Jesus begins his Sermon on an astonishing note: his kingdom is open to all, whatever their status—the economically and spiritually impoverished (Matthew 5:3), the grief-stricken and lowly (vv. 4–5), those seeking but denied justice (v. 6), those who’ve shown mercy and lived rightly (vv. 7–8), peacemakers instead of political firebrands (v. 9), those persecuted for doing right and for following Jesus (vv. 10–11). Jesus saw the people rejected by society and offered them his kingdom. Inside that kingdom is comfort, fulfilment, justice, and provision, plus a future share of all he owns.

And this becomes the basis for our hope.

Being mindful, thinking positively, and other techniques might help us nurture hopeful feelings. But true hope needs a reason to believe our future will be different, and that our fortunes will change. This is what the Beatitudes offer. As Ray Hinton said, “There is a man up above who knows.” And that man above has promised that our comfort, justice, and provision is coming.

True hope needs a reason to believe. Our future will be different.

I once spoke at a conference for Christian aid workers serving in Europe. These missionaries were helping refugees, victims of trafficking, and those left impoverished by economic collapse. “What do the Beatitudes say to those you are serving,” I asked one morning. Their answer came: “That while others have abused, rejected, and exploited them, our God is for them.” I then asked what the Beatitudes said to them as Christian workers. “That there is hope—for those we work with, and also for us.”

Peace to Counter Worry

If the Sermon on the Mount counters despair by offering hope, its next most practical help with emotions is in managing worry. As teenagers we can worry about fitting in. As twenty-somethings we can worry about careers and marriage partners. As adults we can worry about bank loans and our family’s wellbeing. And with advertisers ready to exploit such fears to sell their wares, our sense of worry can be constantly stoked.

In his Sermon Jesus gives two reasons to unlearn the pervasive habit of worry. One is practical: “Can any one of you by worrying add a single hour to your life?” he asks (Matthew 6:27). No. So, “Do not worry about tomorrow. . . . Each day has enough trouble of its own” (v. 34). Give up on a strategy that just doesn’t work.

His second reason is theological: to worry is to forget God’s activity in our lives. To make his point, Jesus leads us through a guided meditation on the natural world. Instead of worrying about our needs, he says:

Look at the birds of the air; they do not sow or reap or store away in barns, and yet your heavenly Father feeds them. Are you not much more valuable than they?

See how the flowers of the field grow. They do not labor or spin. Yet I tell you that not even Solomon in all his splendor was dressed like one of these. If that is how God clothes the grass of the field, which is here today and tomorrow is thrown into the fire, will he not much more clothe you—you of little faith? (Matthew 6:25–26, 29–30).
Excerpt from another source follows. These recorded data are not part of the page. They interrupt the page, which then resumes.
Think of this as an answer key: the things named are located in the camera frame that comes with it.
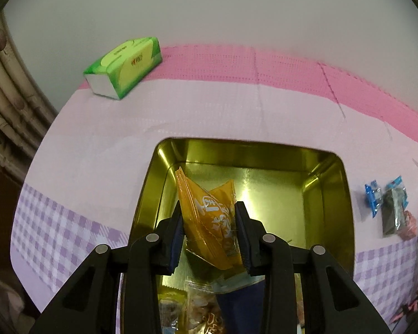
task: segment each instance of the snack
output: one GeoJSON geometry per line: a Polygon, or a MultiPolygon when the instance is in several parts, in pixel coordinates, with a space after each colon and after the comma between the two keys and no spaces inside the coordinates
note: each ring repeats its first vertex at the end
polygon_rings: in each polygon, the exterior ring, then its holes
{"type": "Polygon", "coordinates": [[[386,189],[382,198],[382,231],[384,235],[392,235],[406,227],[407,192],[401,176],[390,182],[386,189]]]}
{"type": "Polygon", "coordinates": [[[170,288],[158,295],[159,319],[163,334],[175,334],[183,326],[186,295],[170,288]]]}
{"type": "Polygon", "coordinates": [[[372,216],[375,217],[378,213],[378,209],[382,204],[382,193],[380,186],[375,181],[371,181],[370,184],[365,185],[367,200],[369,201],[370,208],[372,209],[372,216]]]}
{"type": "Polygon", "coordinates": [[[255,281],[241,278],[248,273],[240,274],[240,278],[224,281],[226,285],[212,283],[212,287],[218,290],[217,303],[222,311],[227,333],[234,334],[258,334],[263,316],[263,302],[265,299],[264,276],[255,281]]]}
{"type": "Polygon", "coordinates": [[[221,310],[210,286],[186,280],[186,287],[188,334],[224,334],[221,310]]]}
{"type": "Polygon", "coordinates": [[[406,226],[399,230],[398,236],[401,237],[404,241],[411,240],[415,238],[418,234],[418,224],[416,218],[412,216],[409,211],[404,211],[404,218],[406,221],[406,226]]]}
{"type": "Polygon", "coordinates": [[[241,265],[235,236],[233,180],[208,192],[187,178],[181,168],[175,175],[186,249],[220,270],[241,265]]]}

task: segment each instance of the checkered cloth
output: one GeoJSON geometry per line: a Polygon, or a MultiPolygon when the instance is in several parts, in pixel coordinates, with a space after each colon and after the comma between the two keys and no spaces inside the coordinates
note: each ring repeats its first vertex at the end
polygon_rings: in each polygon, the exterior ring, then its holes
{"type": "Polygon", "coordinates": [[[126,233],[88,220],[23,185],[11,244],[53,293],[97,245],[114,249],[127,243],[126,233]]]}
{"type": "Polygon", "coordinates": [[[359,252],[353,279],[388,323],[418,289],[418,238],[359,252]]]}
{"type": "MultiPolygon", "coordinates": [[[[112,248],[125,246],[128,235],[70,211],[27,184],[23,186],[11,244],[53,295],[102,243],[112,248]]],[[[353,278],[388,322],[402,304],[413,299],[418,288],[418,239],[357,253],[353,278]]]]}

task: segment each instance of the table
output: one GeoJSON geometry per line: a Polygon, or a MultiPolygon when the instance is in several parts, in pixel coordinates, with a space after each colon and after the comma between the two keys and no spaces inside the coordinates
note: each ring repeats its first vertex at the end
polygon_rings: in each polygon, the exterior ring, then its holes
{"type": "Polygon", "coordinates": [[[100,243],[128,242],[152,152],[166,137],[270,141],[335,152],[355,228],[354,280],[388,321],[418,286],[418,241],[382,237],[364,184],[402,175],[418,218],[418,114],[371,83],[317,61],[234,45],[163,48],[122,101],[73,94],[23,185],[11,261],[42,310],[100,243]]]}

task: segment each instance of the tissue box
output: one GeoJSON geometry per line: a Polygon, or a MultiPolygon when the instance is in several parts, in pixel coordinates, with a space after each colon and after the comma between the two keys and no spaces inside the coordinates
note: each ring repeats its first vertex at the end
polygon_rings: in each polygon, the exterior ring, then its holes
{"type": "Polygon", "coordinates": [[[128,40],[96,60],[84,76],[93,93],[122,99],[161,61],[157,38],[128,40]]]}

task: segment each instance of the pink mat
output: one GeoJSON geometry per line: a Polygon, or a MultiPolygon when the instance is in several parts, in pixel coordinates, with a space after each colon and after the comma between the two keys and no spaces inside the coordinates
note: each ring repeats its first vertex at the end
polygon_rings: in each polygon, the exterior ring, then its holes
{"type": "MultiPolygon", "coordinates": [[[[235,45],[162,49],[164,61],[145,80],[262,84],[328,98],[390,124],[418,143],[418,113],[368,81],[317,61],[235,45]]],[[[84,83],[79,89],[89,88],[84,83]]]]}

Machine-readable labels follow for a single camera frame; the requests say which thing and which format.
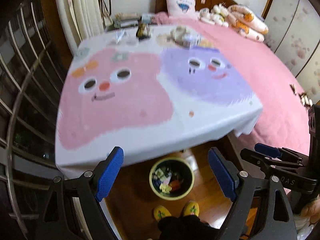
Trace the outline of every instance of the yellow slipper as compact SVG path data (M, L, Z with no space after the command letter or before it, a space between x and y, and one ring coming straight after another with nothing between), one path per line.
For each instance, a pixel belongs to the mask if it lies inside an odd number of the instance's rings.
M159 222L162 218L171 217L171 214L164 206L157 206L153 210L153 217Z
M199 204L195 201L189 201L183 208L183 216L196 215L199 216Z

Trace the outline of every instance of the pink bedsheet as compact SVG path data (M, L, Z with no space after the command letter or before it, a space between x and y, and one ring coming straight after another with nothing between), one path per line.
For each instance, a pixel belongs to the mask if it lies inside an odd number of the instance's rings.
M187 25L213 41L250 84L263 111L252 132L239 137L245 147L253 149L256 143L264 143L309 155L308 111L289 84L295 84L298 93L303 89L266 45L245 39L230 28L188 18L169 18L164 12L158 13L154 22Z

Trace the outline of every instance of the table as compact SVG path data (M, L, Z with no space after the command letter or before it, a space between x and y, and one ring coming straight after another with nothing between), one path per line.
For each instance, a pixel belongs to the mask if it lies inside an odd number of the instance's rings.
M114 146L130 165L251 132L262 104L247 82L217 49L167 39L175 28L152 26L139 43L137 28L119 44L115 32L82 41L57 118L56 165L68 178L94 169Z

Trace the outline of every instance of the cartoon nose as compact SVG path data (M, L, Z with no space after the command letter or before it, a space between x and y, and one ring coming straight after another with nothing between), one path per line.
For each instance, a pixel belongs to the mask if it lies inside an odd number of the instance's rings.
M217 70L217 68L212 66L211 64L208 65L208 69L211 70L211 71L216 71Z
M100 91L106 91L109 87L110 87L110 83L109 82L102 82L99 85L99 90Z

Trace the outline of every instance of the hand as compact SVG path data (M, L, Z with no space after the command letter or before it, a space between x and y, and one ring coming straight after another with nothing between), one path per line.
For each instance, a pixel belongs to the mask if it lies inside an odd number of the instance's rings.
M320 219L320 198L307 204L301 210L302 217L310 217L310 223L314 224Z

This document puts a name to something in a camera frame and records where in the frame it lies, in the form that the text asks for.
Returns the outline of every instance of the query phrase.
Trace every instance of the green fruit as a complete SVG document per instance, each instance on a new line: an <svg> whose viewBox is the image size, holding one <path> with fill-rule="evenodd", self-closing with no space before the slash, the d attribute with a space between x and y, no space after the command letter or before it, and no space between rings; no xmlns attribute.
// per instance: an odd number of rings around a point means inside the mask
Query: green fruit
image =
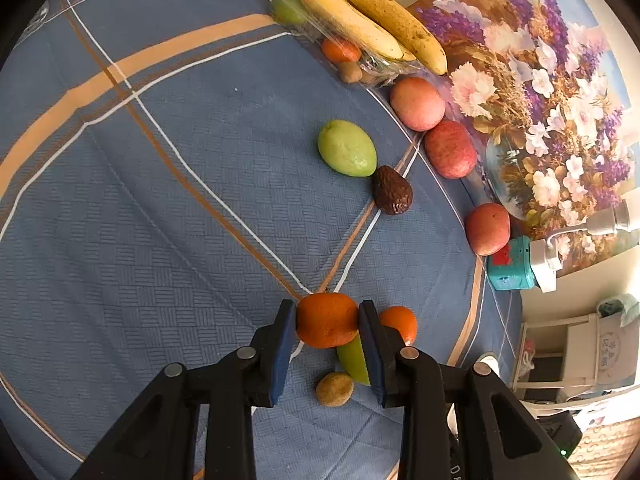
<svg viewBox="0 0 640 480"><path fill-rule="evenodd" d="M356 124L329 121L318 135L318 150L324 161L349 176L370 176L376 171L376 147Z"/></svg>
<svg viewBox="0 0 640 480"><path fill-rule="evenodd" d="M338 346L338 359L340 364L354 381L360 384L369 384L369 374L367 374L367 364L364 361L364 352L362 351L362 343L360 334L356 334L346 345Z"/></svg>
<svg viewBox="0 0 640 480"><path fill-rule="evenodd" d="M300 0L272 0L273 16L281 25L304 25L306 10Z"/></svg>

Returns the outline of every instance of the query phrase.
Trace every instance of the wall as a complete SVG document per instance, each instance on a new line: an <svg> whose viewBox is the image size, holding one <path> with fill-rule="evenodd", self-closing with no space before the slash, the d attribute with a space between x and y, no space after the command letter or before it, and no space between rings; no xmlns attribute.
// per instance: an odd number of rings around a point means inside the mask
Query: wall
<svg viewBox="0 0 640 480"><path fill-rule="evenodd" d="M415 0L397 0L404 6ZM625 79L632 108L640 110L640 52L604 0L585 0L605 31ZM539 289L522 292L526 320L579 316L592 312L595 304L620 292L640 298L640 247L574 272L558 280L558 290L542 294Z"/></svg>

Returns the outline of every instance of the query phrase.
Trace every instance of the painting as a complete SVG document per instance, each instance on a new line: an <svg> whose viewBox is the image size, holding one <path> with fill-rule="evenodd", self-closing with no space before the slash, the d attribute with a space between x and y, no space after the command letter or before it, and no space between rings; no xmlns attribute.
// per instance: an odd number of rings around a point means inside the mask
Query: painting
<svg viewBox="0 0 640 480"><path fill-rule="evenodd" d="M636 187L629 97L584 0L419 0L409 10L444 47L449 73L430 80L524 234L579 224ZM559 274L637 243L635 233L562 235Z"/></svg>

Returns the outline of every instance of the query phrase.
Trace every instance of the turquoise container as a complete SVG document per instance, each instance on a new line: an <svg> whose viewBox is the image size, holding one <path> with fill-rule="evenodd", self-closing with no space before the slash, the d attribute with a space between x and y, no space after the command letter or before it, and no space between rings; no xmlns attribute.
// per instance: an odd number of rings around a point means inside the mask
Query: turquoise container
<svg viewBox="0 0 640 480"><path fill-rule="evenodd" d="M529 237L520 236L487 257L486 275L495 290L533 288L536 280L530 264Z"/></svg>

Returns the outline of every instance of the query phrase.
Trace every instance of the silver bolt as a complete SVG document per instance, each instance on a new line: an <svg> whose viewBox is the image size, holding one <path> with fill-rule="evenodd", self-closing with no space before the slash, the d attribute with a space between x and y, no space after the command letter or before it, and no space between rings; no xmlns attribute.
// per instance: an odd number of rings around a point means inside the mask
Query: silver bolt
<svg viewBox="0 0 640 480"><path fill-rule="evenodd" d="M491 367L487 363L475 363L474 372L478 375L487 376L491 373Z"/></svg>
<svg viewBox="0 0 640 480"><path fill-rule="evenodd" d="M418 357L418 355L420 355L420 352L418 351L417 348L414 348L412 346L405 346L400 351L400 355L405 359L415 359Z"/></svg>
<svg viewBox="0 0 640 480"><path fill-rule="evenodd" d="M241 359L251 359L255 356L255 348L252 346L243 346L238 349L236 355Z"/></svg>
<svg viewBox="0 0 640 480"><path fill-rule="evenodd" d="M180 363L171 363L164 367L164 374L167 377L177 377L182 373L182 365Z"/></svg>

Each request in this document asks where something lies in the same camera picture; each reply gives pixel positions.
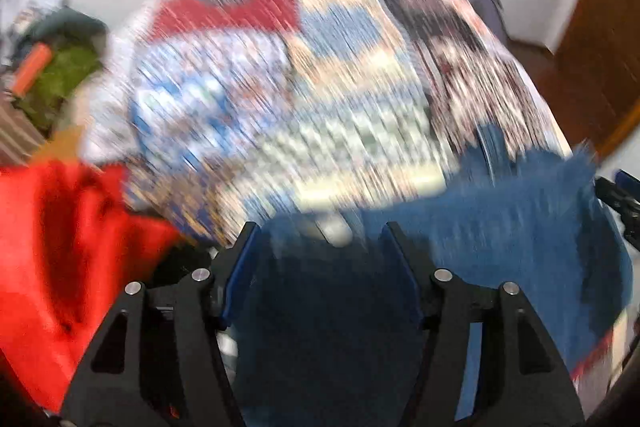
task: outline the denim garment
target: denim garment
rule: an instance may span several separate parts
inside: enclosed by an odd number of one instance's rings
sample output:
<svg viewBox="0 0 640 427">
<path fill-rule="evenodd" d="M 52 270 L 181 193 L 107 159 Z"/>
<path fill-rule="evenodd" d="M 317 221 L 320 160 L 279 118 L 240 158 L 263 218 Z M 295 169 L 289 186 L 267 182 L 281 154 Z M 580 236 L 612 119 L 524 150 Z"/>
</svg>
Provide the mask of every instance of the denim garment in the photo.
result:
<svg viewBox="0 0 640 427">
<path fill-rule="evenodd" d="M 517 282 L 570 370 L 596 347 L 630 298 L 632 272 L 594 196 L 589 154 L 562 160 L 532 150 L 510 164 L 495 127 L 479 135 L 438 197 L 345 213 L 354 234 L 347 247 L 312 237 L 313 215 L 263 227 L 262 263 L 232 332 L 234 392 L 247 425 L 398 424 L 427 333 L 385 272 L 378 237 L 387 221 L 467 282 Z M 473 407 L 477 326 L 458 417 Z"/>
</svg>

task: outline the pile of clothes
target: pile of clothes
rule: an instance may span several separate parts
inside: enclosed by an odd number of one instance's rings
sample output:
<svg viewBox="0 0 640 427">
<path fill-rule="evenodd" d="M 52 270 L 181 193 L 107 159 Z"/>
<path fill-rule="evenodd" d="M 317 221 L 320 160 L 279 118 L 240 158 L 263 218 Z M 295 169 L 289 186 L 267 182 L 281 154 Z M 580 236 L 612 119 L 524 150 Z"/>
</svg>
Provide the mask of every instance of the pile of clothes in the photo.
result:
<svg viewBox="0 0 640 427">
<path fill-rule="evenodd" d="M 33 360 L 19 335 L 0 335 L 42 405 L 59 408 L 117 285 L 148 277 L 178 233 L 224 247 L 246 221 L 264 226 L 273 253 L 231 333 L 249 425 L 399 418 L 424 338 L 402 317 L 380 320 L 389 296 L 376 283 L 385 268 L 375 244 L 387 221 L 467 282 L 518 282 L 571 371 L 610 339 L 631 271 L 594 196 L 591 155 L 570 155 L 529 77 L 467 0 L 151 0 L 110 34 L 102 63 L 79 115 L 79 156 L 117 164 L 122 184 L 69 216 L 88 226 L 112 208 L 160 232 L 150 245 L 114 229 L 111 264 L 89 270 L 111 278 L 99 303 L 85 267 L 106 229 L 76 228 L 77 241 L 56 243 L 52 255 L 80 248 L 78 292 L 47 286 L 47 261 L 38 288 L 66 304 L 34 328 L 77 342 L 63 376 L 41 385 L 36 364 L 20 363 Z M 98 183 L 94 171 L 83 176 Z M 478 348 L 472 339 L 460 416 L 473 403 Z"/>
</svg>

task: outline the red fabric
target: red fabric
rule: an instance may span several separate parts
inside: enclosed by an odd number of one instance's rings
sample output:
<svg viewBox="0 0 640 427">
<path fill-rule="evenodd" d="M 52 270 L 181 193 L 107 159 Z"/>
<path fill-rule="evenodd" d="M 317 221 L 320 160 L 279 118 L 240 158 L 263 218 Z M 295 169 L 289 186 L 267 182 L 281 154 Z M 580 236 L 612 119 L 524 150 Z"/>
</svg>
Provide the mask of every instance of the red fabric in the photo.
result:
<svg viewBox="0 0 640 427">
<path fill-rule="evenodd" d="M 204 0 L 167 0 L 155 16 L 148 40 L 216 28 L 296 30 L 297 3 L 296 0 L 247 0 L 220 7 Z"/>
<path fill-rule="evenodd" d="M 0 349 L 53 411 L 116 296 L 178 238 L 127 213 L 124 172 L 50 162 L 0 173 Z"/>
</svg>

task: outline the green object
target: green object
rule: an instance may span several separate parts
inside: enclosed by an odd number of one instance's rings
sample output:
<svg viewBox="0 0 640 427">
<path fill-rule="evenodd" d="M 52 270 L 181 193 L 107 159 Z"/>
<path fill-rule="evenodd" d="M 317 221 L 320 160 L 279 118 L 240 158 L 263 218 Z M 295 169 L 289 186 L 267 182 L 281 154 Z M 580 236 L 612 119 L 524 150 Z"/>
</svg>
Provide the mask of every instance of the green object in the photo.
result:
<svg viewBox="0 0 640 427">
<path fill-rule="evenodd" d="M 15 106 L 48 137 L 66 98 L 86 77 L 100 69 L 97 53 L 86 46 L 69 45 L 56 51 L 53 60 L 37 77 L 33 87 Z"/>
</svg>

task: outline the wooden floor
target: wooden floor
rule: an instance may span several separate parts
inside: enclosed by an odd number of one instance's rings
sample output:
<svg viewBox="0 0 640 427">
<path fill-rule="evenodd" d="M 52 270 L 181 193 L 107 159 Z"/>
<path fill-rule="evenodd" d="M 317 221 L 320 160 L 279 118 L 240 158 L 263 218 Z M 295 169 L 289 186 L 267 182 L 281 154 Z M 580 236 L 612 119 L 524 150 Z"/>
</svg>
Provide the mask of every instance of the wooden floor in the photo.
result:
<svg viewBox="0 0 640 427">
<path fill-rule="evenodd" d="M 512 42 L 509 48 L 548 103 L 569 145 L 583 140 L 596 142 L 602 134 L 598 122 L 603 120 L 599 114 L 602 101 L 597 99 L 597 92 L 572 89 L 570 83 L 563 81 L 553 55 L 546 48 L 522 42 Z"/>
</svg>

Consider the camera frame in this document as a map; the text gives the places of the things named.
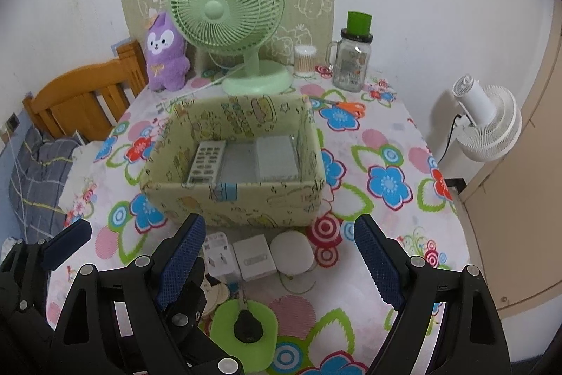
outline purple plush toy
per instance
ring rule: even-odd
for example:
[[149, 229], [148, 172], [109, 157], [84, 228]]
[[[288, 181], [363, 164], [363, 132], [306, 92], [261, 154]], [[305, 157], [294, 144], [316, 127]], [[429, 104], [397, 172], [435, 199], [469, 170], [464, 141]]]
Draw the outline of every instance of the purple plush toy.
[[166, 12], [159, 13], [150, 26], [146, 45], [148, 87], [152, 91], [182, 89], [189, 70], [189, 59], [185, 57], [187, 43]]

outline orange scissors
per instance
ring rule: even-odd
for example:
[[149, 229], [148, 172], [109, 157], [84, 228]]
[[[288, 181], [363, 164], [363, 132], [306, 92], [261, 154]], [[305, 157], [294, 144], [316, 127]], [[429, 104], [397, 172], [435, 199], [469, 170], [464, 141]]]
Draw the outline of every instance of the orange scissors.
[[355, 118], [360, 119], [365, 116], [365, 105], [359, 102], [339, 102], [339, 101], [329, 101], [327, 99], [321, 99], [314, 96], [308, 96], [310, 99], [322, 102], [326, 105], [336, 106], [345, 110], [347, 113], [352, 114]]

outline yellow patterned box
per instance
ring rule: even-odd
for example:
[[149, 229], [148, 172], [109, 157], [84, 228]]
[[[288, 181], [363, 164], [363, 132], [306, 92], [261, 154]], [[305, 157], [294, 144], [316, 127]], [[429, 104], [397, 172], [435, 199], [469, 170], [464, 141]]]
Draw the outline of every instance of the yellow patterned box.
[[[296, 139], [300, 180], [187, 184], [202, 140]], [[148, 200], [178, 223], [192, 212], [209, 225], [306, 226], [315, 219], [326, 178], [312, 108], [297, 94], [179, 102], [140, 179]]]

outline screw
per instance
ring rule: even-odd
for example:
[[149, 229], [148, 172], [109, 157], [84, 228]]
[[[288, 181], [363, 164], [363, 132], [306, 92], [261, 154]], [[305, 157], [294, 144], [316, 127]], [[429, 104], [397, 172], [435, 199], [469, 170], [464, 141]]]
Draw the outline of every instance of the screw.
[[189, 319], [183, 313], [172, 316], [172, 324], [176, 327], [184, 327], [187, 323], [189, 323]]
[[86, 276], [91, 274], [93, 271], [94, 271], [94, 267], [92, 267], [91, 264], [86, 264], [83, 265], [82, 268], [80, 269], [80, 274]]
[[467, 266], [466, 271], [472, 275], [473, 277], [477, 277], [480, 275], [480, 269], [478, 267], [476, 267], [475, 265], [470, 264], [469, 266]]
[[150, 264], [150, 258], [148, 256], [139, 256], [135, 259], [135, 265], [137, 267], [146, 267]]
[[222, 373], [230, 375], [238, 371], [238, 363], [231, 357], [224, 357], [218, 361], [218, 370]]
[[423, 267], [425, 265], [425, 260], [421, 256], [412, 256], [410, 263], [414, 267]]

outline green mat
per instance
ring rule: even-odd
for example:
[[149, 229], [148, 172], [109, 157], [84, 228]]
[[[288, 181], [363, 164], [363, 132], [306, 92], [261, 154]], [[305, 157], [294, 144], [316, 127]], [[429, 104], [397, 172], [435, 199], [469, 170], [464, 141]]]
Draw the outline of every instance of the green mat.
[[232, 299], [217, 308], [211, 325], [211, 340], [231, 356], [237, 357], [246, 373], [262, 371], [273, 362], [277, 346], [277, 317], [264, 304], [248, 301], [248, 310], [263, 326], [263, 337], [256, 343], [242, 343], [234, 336], [238, 319], [238, 300]]

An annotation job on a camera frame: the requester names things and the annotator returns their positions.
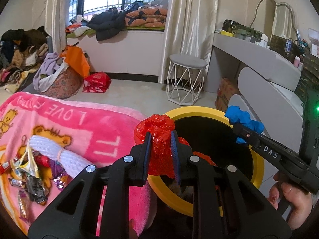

Watch the wrens and the sparrows; see how God “feeds” them. Look how beautifully “dressed” the fields are with their daisies and dandelions. Look—God is active right now, providing for creation. He is active in your life too. He will look after you.

God is active right now, providing for creation. He is active in your life too.

It can be helpful to follow Jesus’ advice literally here. How about setting aside time this week for an unhurried walk in nature? You could set out slowly, feeling each footstep on the path, relaxing your body by breathing slowly and deeply. Then you could intentionally start noticing your surroundings—the sun and its warmth on your skin, the breeze and its gentle touch on your face, the rustling leaves, the birdsongs. Watch creation flourish without you doing a thing. Then bring whatever it is that’s vexing you to God, confident that…

…your heavenly Father knows that you need them. But seek first his kingdom and his righteousness, and all these things will be given to you as well. (Matthew 6:31–33).

Jesus helps us manage the hopes, cries, and worries of the heart. And a healthy heart is our first step towards finding strength.